Description of the task: Scan the material for the word "data", then return every line where it appears.

---------- Given entries

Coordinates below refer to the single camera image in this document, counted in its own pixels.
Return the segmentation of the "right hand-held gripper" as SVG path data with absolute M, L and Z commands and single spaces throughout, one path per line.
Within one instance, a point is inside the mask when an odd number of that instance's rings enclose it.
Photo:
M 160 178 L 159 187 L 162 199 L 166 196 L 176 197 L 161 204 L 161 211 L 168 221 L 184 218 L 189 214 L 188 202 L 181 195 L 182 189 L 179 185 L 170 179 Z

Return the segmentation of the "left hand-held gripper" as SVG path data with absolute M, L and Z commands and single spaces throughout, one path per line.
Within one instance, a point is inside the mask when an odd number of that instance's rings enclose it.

--------------------

Result:
Return the segmentation of the "right hand-held gripper" as SVG path data with absolute M, L and Z commands and single spaces throughout, one path per line.
Return the segmentation of the "left hand-held gripper" as SVG path data with absolute M, L and Z commands and single spaces throughout, one path per line.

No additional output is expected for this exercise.